Battery trains excel under a deployment model known as "partial electrification." Instead of wiring an entire 100-kilometer route, a transport authority can electrify just the busiest segments or install fast-charging overhead rails at terminal stations. The battery train charges while running under the wires or waiting at the platform, then operates seamlessly on battery power through the non-electrified gaps. For many regional networks, this hybrid infrastructure is the most cost-effective path to zero emissions.[1][4]

Consequently, the competitive boundary between the two technologies is shifting. As battery ranges improve, the number of corridors where hydrogen is clearly superior is shrinking. Several transport authorities that initially explored hydrogen have pivoted, announcing that future orders for short-to-medium regional routes will focus on battery-electric multiple units instead.[4][5]

However, hydrogen is far from obsolete; rather, it is being repositioned as a highly targeted tool. Hydrogen still wins decisively on long, remote, or heavy-duty routes where charging opportunities are non-existent, or where the sheer weight of the batteries required would make the train too heavy to operate efficiently. Where timetable intensity makes battery charging impractical, hydrogen's fast refueling time remains a critical advantage.[1][4]

Recognizing this, several European nations are doubling down on hydrail for specific use cases. Italy, for instance, has committed €300 million to replace diesel trains with hydrogen units across six regions by June 2026. Crucially, the vast majority of that funding—€276 million—is dedicated not to the trains themselves, but to building the localized production, storage, and fueling infrastructure required to make renewable hydrogen reliable.[3]

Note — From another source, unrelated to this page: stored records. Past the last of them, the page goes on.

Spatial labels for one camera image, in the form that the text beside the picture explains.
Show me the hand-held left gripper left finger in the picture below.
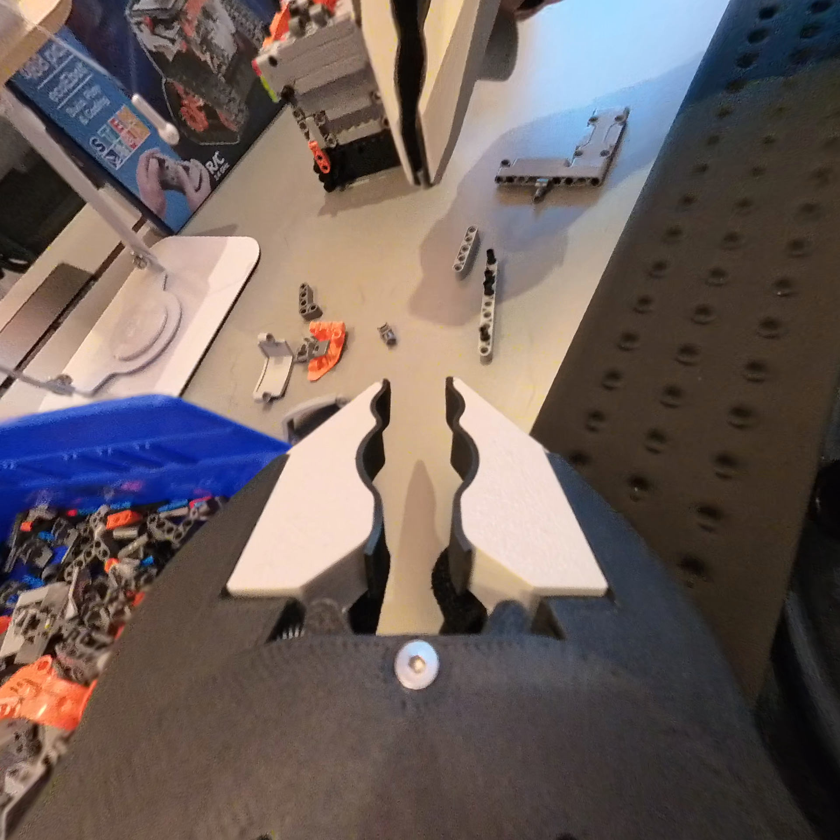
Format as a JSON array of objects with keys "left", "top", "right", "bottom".
[{"left": 225, "top": 378, "right": 392, "bottom": 599}]

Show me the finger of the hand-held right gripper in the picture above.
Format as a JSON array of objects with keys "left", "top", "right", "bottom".
[
  {"left": 358, "top": 0, "right": 422, "bottom": 187},
  {"left": 419, "top": 0, "right": 487, "bottom": 187}
]

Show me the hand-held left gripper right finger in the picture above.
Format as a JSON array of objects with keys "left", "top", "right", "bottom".
[{"left": 445, "top": 376, "right": 610, "bottom": 599}]

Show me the blue plastic bin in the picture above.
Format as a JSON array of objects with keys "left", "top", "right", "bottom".
[{"left": 0, "top": 392, "right": 294, "bottom": 840}]

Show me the short grey holed beam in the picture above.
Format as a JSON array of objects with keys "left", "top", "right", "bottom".
[{"left": 451, "top": 224, "right": 480, "bottom": 277}]

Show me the long light grey holed beam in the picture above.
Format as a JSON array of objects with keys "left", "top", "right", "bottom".
[{"left": 477, "top": 247, "right": 500, "bottom": 366}]

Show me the grey and black toy vehicle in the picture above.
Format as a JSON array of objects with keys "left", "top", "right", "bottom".
[{"left": 252, "top": 0, "right": 405, "bottom": 193}]

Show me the light grey wing panel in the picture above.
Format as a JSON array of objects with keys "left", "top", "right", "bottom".
[{"left": 281, "top": 393, "right": 353, "bottom": 445}]

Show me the light grey curved panel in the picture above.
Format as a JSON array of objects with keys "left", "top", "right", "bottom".
[{"left": 252, "top": 331, "right": 297, "bottom": 405}]

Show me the grey rectangular holed panel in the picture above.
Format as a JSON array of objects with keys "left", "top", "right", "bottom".
[{"left": 495, "top": 105, "right": 631, "bottom": 203}]

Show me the orange curved panel piece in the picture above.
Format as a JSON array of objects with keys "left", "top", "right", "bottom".
[{"left": 306, "top": 319, "right": 348, "bottom": 383}]

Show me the blue printed toy box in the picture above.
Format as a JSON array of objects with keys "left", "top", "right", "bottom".
[{"left": 7, "top": 0, "right": 297, "bottom": 236}]

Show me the pile of building pieces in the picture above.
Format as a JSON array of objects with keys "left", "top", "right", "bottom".
[{"left": 0, "top": 495, "right": 228, "bottom": 829}]

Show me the metal rod with knob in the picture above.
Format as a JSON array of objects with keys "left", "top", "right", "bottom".
[{"left": 129, "top": 93, "right": 181, "bottom": 144}]

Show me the white stand base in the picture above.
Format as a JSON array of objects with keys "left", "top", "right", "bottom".
[{"left": 38, "top": 235, "right": 262, "bottom": 412}]

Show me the metal stand bar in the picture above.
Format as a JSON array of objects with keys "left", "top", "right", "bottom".
[
  {"left": 0, "top": 365, "right": 100, "bottom": 400},
  {"left": 0, "top": 85, "right": 169, "bottom": 272}
]

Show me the white shelf board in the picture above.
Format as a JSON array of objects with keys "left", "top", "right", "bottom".
[{"left": 0, "top": 0, "right": 74, "bottom": 87}]

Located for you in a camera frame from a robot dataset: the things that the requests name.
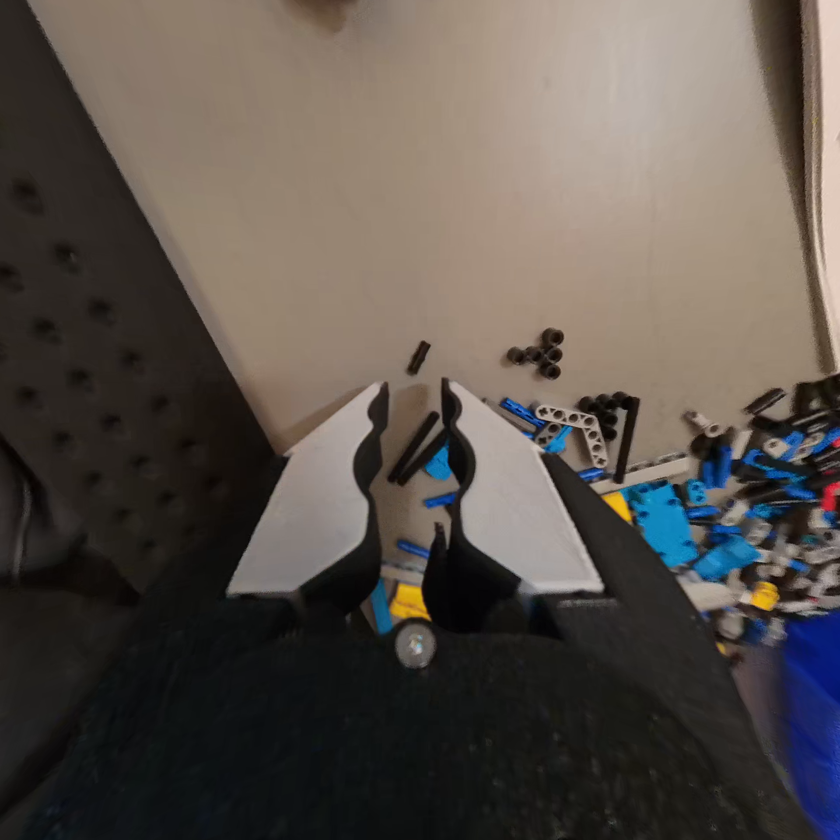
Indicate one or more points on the grey angled toy beam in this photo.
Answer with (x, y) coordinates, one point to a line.
(564, 415)

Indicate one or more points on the black toy connector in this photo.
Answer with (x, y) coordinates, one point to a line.
(535, 354)

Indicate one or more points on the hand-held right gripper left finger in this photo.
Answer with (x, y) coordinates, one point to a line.
(308, 518)

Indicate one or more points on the pile of small toy pieces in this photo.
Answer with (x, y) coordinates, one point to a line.
(754, 512)

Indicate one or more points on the black dimpled pad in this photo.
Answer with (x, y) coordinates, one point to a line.
(98, 328)

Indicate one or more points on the black toy axle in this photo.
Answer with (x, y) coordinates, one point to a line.
(426, 456)
(413, 446)

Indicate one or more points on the blue plastic bin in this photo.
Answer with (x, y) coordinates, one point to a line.
(814, 722)

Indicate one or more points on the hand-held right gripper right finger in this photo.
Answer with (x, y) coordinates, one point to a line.
(525, 518)

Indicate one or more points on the black toy pin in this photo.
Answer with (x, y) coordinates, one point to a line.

Similarly, Siemens Mobility is moving forward with the rollout of its Mireo Plus H trains in Bavaria, scheduled for 2026. These two-car trains, ordered by the State of Bavaria, feature roof-mounted fuel cells and 1.7 megawatts of drive power, enabling a top speed of 140 km/h. They will replace diesel units on a 32-kilometer non-electrified route, supported by a dedicated electrolysis plant built by Deutsche Bahn to ensure a steady supply of green hydrogen.[2]

Recent digital modeling by researchers at the Sapienza University of Rome confirms that there is no universal winner. By simulating hybrid train performance on real railway lines, they found that flat, short routes favor larger battery configurations to smooth out power fluctuations, while mountainous or long-distance routes require a heavier reliance on hydrogen fuel cells to ensure stable operation without excessive battery wear.[6]

Ultimately, the future of non-electrified rail will not be a winner-take-all battle between hydrogen and batteries. It will be a tailored, route-by-route ecosystem. Transport authorities will deploy battery trains for commuter hops and partially wired regional lines, while reserving hydrogen for the long, heavy hauls into the hinterlands. Working in tandem, these two technologies are poised to finally consign the diesel locomotive to the history books.[1][8]